POP is the most common type of e-mail service used by Internet hosting service providers, and it basically works like this. Email that's sent to your account is stored on your e-mail service's server until your e-mail client notices the new message and downloads it off the server. Once the message has been downloaded from the server, it's usually deleted from the server anywhere from immediately to within one or two weeks. At that point, the only of the e- mail is found on your computer. The problem with POP e-mail is if you use more than one computer or device to check your e-mail, you may end up with some messages on one computer and other messages on another computer.
And if you're like most people these days, you'll probably have more than one device that you receive e-mail on like your phone. For this reason, most e-mail service providers also offer and recommend using IMAP e-mail service. Unlike POP e-mail, IMAP e-mail is all kept and managed online. So if you read a new incoming message on your computer, for example, your phone will still download a copy of the message as well. With IMAP e-mail, both received and sent messages will remain synced across your devices, and you'll have access to all of your messages, regardless of which device you're using. So like I said, many e-mail providers have both POP and IMAP services available these days.
So if you have a choice, I definitely recommend going with IMAP. So the first step of setting up an e-mail client is to decide if you want POP or IMAP. Next, you'll need you username and password. Your e-mail service, your work, or your school will provide these to you. In many cases, you'll be able to create your own username and password. You'll also need to know your incoming and outgoing mail servers. This is the unique address that lets your e-mail client know where to find your e-mail server so it can download and send messages. Incoming servers often take the form of addresses like imap.gmail.com or mail.lynda.com, while outgoing mail servers usually begin with the prefix of SMTP as in smtp.gmail.com.

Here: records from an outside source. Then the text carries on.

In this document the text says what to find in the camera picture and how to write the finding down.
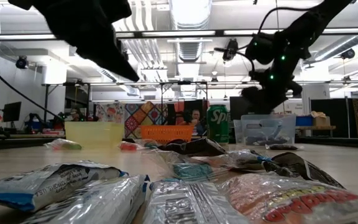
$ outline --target orange plastic basket
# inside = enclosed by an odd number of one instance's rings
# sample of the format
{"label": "orange plastic basket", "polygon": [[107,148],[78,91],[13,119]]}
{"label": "orange plastic basket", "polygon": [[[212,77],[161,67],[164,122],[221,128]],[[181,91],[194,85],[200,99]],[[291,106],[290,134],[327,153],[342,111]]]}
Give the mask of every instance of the orange plastic basket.
{"label": "orange plastic basket", "polygon": [[141,125],[142,139],[153,139],[166,144],[175,139],[191,141],[194,126],[191,125]]}

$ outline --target sprite can
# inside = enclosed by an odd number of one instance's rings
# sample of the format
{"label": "sprite can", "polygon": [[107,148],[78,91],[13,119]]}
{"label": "sprite can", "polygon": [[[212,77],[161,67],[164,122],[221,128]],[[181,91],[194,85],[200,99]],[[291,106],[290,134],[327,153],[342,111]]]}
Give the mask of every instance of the sprite can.
{"label": "sprite can", "polygon": [[207,111],[208,137],[220,144],[229,143],[229,115],[226,106],[212,105]]}

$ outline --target ceiling
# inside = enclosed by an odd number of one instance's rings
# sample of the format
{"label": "ceiling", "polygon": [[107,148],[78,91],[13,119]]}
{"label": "ceiling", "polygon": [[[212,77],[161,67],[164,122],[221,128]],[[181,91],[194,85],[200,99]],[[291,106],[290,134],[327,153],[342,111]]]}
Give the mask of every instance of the ceiling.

SMTP stands for Simple Mail Transfer Protocol, not that you need to know that, but it's the most common outgoing server address. Now where you enter this information is going to vary from e-mail client to e-mail client. Most modern e-mail clients have a setup assistant that works you through setting up your e-mail with a series of questions. If you have e-mail service through a fairly common provider, you may find that your e-mail client is able to fill out all the server information for you, and that you will only need to provide your username and password. If you have a less common provider, you may have to enter the information manually. Just know that all the necessary information to set up your e-mail will be provided to you by your e-mail service.
So that's the basics of what you need to know to set up an e-mail client. Again, if you are using web-based mail, you don't need to know any thing about incoming or outgoing servers, just log in with your username and password. But if you spend a lot of time with e-mail, you should definitely start using an e-mail client.